PROBLEM REQUIREMENTS:
An exact copy is needed of the lines from the line holding "Draw the outline of the right white" through the final line of the listing below, both included.

AVAILABLE DATA:
+++

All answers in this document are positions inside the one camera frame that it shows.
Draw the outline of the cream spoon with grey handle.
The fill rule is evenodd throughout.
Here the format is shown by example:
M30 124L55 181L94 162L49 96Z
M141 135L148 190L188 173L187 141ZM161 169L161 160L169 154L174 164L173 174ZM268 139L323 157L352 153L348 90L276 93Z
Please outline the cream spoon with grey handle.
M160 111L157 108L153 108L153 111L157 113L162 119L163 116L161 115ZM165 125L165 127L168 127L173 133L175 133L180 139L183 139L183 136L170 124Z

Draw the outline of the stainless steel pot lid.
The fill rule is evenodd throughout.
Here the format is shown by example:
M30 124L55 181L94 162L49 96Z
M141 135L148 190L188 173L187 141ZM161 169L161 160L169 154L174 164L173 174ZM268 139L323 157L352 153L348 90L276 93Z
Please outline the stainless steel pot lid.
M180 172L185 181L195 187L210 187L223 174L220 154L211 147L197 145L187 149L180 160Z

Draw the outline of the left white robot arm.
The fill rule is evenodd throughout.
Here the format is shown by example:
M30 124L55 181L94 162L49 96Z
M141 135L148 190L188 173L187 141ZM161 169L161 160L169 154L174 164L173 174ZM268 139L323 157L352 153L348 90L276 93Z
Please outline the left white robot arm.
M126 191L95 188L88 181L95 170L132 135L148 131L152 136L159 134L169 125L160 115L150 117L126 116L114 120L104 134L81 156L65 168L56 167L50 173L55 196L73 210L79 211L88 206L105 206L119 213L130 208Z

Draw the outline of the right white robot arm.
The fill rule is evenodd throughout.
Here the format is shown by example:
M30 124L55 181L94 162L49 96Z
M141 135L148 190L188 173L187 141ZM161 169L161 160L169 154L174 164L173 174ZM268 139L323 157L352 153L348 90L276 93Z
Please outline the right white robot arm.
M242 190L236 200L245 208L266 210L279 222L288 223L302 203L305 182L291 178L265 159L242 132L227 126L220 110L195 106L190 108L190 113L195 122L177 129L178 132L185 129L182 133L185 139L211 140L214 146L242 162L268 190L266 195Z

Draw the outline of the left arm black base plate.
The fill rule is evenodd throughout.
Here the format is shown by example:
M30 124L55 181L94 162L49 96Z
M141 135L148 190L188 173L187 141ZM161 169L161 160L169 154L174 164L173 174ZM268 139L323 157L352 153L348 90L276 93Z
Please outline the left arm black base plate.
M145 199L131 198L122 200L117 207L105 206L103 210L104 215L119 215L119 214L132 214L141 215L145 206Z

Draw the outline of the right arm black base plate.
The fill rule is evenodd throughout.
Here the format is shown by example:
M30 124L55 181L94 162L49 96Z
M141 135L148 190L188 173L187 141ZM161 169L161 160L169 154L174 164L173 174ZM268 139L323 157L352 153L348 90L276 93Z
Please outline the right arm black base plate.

+++

ANSWER BOX:
Draw the outline of the right white robot arm.
The fill rule is evenodd throughout.
Here the format is shown by example:
M30 124L55 181L94 162L49 96Z
M141 135L148 190L188 173L187 141ZM161 169L161 160L169 154L174 164L173 174ZM268 139L323 157L352 153L348 90L276 93Z
Please outline the right white robot arm.
M242 190L236 200L245 208L266 210L279 222L288 223L302 203L305 182L291 178L265 159L242 132L227 126L220 110L195 106L190 108L190 113L195 122L177 129L178 132L185 129L182 133L185 139L211 140L214 146L242 162L268 190L266 195Z

Draw the outline of the left arm black base plate.
The fill rule is evenodd throughout.
Here the format is shown by example:
M30 124L55 181L94 162L49 96Z
M141 135L148 190L188 173L187 141ZM161 169L161 160L169 154L174 164L173 174ZM268 139L323 157L352 153L348 90L276 93Z
Please outline the left arm black base plate.
M145 199L131 198L122 200L117 207L105 206L103 210L104 215L119 215L119 214L132 214L141 215L145 206Z

Draw the outline of the right arm black base plate.
The fill rule is evenodd throughout.
Here the format is shown by example:
M30 124L55 181L94 162L49 96Z
M141 135L148 190L188 173L187 141ZM161 169L161 160L169 154L174 164L173 174ZM268 139L323 157L352 153L348 90L276 93Z
Please outline the right arm black base plate.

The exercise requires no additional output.